*** Data supplied ***

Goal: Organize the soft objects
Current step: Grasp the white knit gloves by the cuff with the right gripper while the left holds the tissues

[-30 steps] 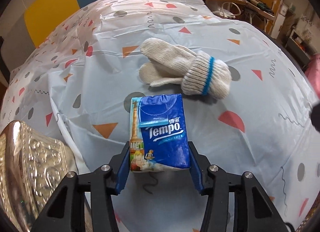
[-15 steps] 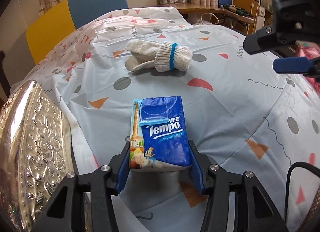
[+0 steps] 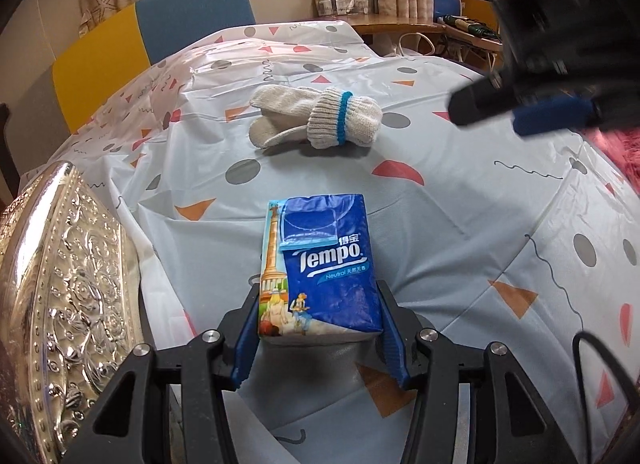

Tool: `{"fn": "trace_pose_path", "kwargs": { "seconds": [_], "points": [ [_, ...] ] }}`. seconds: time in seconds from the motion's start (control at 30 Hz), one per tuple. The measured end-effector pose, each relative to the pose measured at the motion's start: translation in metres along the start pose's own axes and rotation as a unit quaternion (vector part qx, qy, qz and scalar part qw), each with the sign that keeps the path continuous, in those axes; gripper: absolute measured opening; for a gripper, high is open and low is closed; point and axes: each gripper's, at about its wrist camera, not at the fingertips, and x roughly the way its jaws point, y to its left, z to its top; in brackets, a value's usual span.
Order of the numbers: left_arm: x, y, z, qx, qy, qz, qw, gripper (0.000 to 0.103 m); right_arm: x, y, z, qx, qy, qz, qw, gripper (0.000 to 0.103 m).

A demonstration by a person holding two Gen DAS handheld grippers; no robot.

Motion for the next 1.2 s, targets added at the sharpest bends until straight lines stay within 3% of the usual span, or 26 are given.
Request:
{"fn": "trace_pose_path", "kwargs": {
  "seconds": [0.1,0.27,0.43,0.53,0.7,0.77,0.8,0.87,1.0,1.2],
  "points": [
    [0.000,0.000,-0.001,-0.001,-0.003,0.000,1.0000,0.054,-0.006,0.015,0.018,-0.086,-0.011,0.005,0.996,0.056],
    [-0.001,-0.001,-0.001,-0.002,-0.006,-0.001,1.0000,0.054,-0.005,0.041,0.055,-0.206,-0.014,-0.022,0.978,0.063],
    [-0.001,-0.001,-0.001,-0.002,-0.007,-0.001,1.0000,0.054,0.024,0.067,0.083,-0.255,0.010,-0.032,0.966,0.067],
    [-0.001,-0.001,-0.001,-0.001,-0.007,-0.001,1.0000,0.054,0.051,0.086,0.084,-0.280,0.047,-0.014,0.959,0.067],
    [-0.001,-0.001,-0.001,-0.002,-0.007,-0.001,1.0000,0.054,0.095,0.108,0.075,-0.319,0.091,-0.038,0.942,0.067],
    [-0.002,-0.001,-0.001,-0.002,-0.008,-0.001,1.0000,0.054,0.106,0.108,0.067,-0.326,0.094,-0.061,0.939,0.059],
    [-0.002,-0.002,-0.001,-0.002,-0.008,-0.001,1.0000,0.054,0.106,0.107,0.064,-0.327,0.086,-0.071,0.939,0.048],
    [-0.002,-0.002,-0.001,-0.001,-0.008,0.000,1.0000,0.054,0.096,0.101,0.058,-0.320,0.073,-0.061,0.943,0.040],
    [-0.002,-0.003,0.000,-0.001,-0.009,0.000,1.0000,0.054,0.081,0.078,0.036,-0.306,0.080,-0.092,0.944,0.038],
    [-0.002,-0.004,0.000,-0.002,-0.009,0.000,1.0000,0.054,0.045,0.028,-0.004,-0.214,0.099,-0.105,0.966,0.039]
  ]
}}
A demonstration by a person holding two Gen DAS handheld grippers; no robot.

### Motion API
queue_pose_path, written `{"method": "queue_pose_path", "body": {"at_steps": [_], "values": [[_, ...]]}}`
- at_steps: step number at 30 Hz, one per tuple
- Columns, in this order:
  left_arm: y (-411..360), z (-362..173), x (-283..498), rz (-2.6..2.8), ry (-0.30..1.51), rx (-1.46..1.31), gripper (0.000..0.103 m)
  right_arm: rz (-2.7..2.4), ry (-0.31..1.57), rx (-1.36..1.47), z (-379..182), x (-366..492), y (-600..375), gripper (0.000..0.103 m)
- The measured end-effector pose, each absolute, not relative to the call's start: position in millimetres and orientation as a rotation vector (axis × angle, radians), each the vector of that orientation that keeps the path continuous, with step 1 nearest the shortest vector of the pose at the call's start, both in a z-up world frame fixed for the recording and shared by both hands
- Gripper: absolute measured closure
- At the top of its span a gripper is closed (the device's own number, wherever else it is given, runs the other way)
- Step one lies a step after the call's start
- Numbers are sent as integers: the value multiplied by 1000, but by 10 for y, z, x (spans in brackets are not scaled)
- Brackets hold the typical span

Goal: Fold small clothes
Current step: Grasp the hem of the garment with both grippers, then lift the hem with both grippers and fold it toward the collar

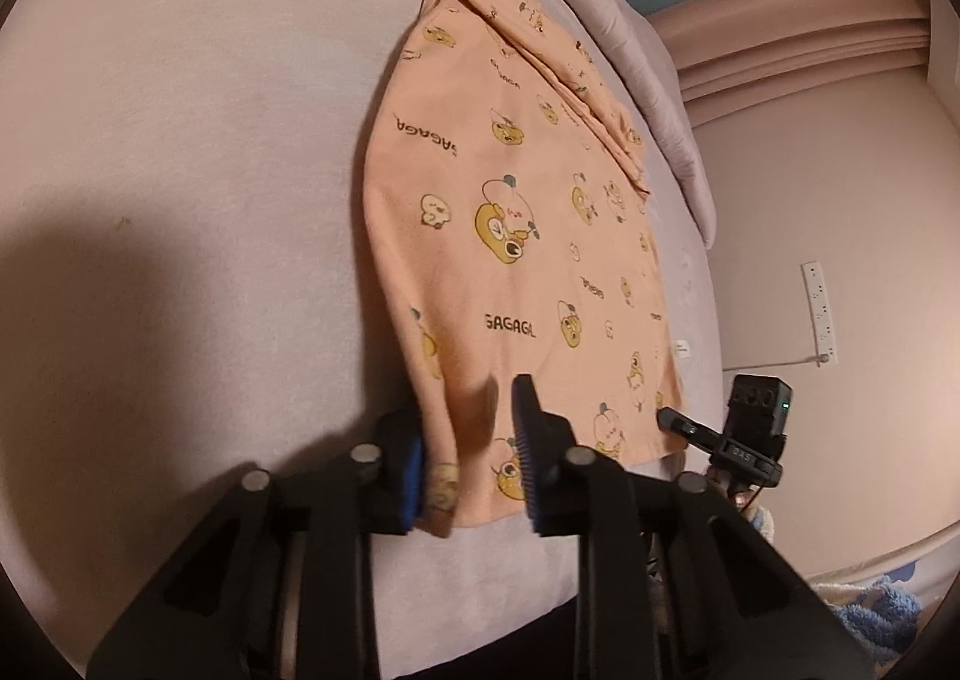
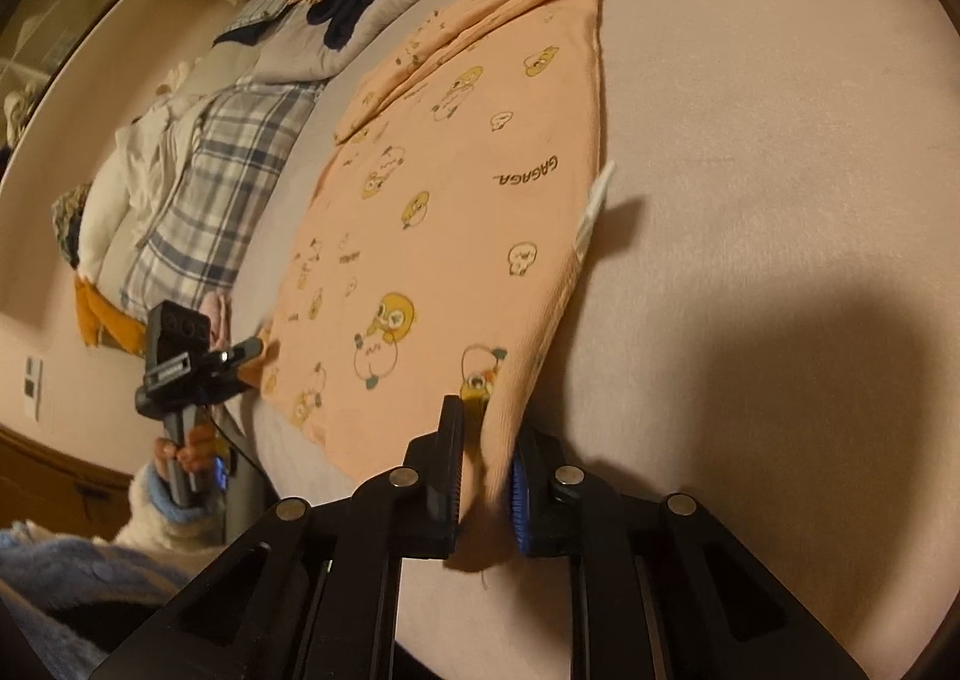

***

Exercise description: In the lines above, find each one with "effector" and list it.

Task result:
Tool: `{"fn": "trace_pose_path", "kwargs": { "seconds": [_], "points": [ [_, ...] ] }}`. seconds: time in seconds from the motion's start (control at 30 Hz), one per tuple. The measured end-effector pose, each relative to the pose measured at the motion's start: translation in metres along the start pose's own axes and rotation as a unit quaternion (vector part qx, qy, qz and scalar part qw), each with the sign that keeps the path continuous, in those axes; gripper: absolute measured opening; for a gripper, high is open and low is closed; point and axes: each gripper's, at about its wrist camera, not at the fingertips, and x roughly the way its jaws point, y to its left, z to its top; in brackets, a value's usual span.
- The measured end-effector pose, each absolute, not relative to the call's start: position in millimetres and orientation as a rotation vector (axis × angle, radians), each the vector of that orientation that keeps the path continuous, with step 1 nearest the shortest vector of the pose at the call's start, both in a z-up world frame fixed for the recording and shared by both hands

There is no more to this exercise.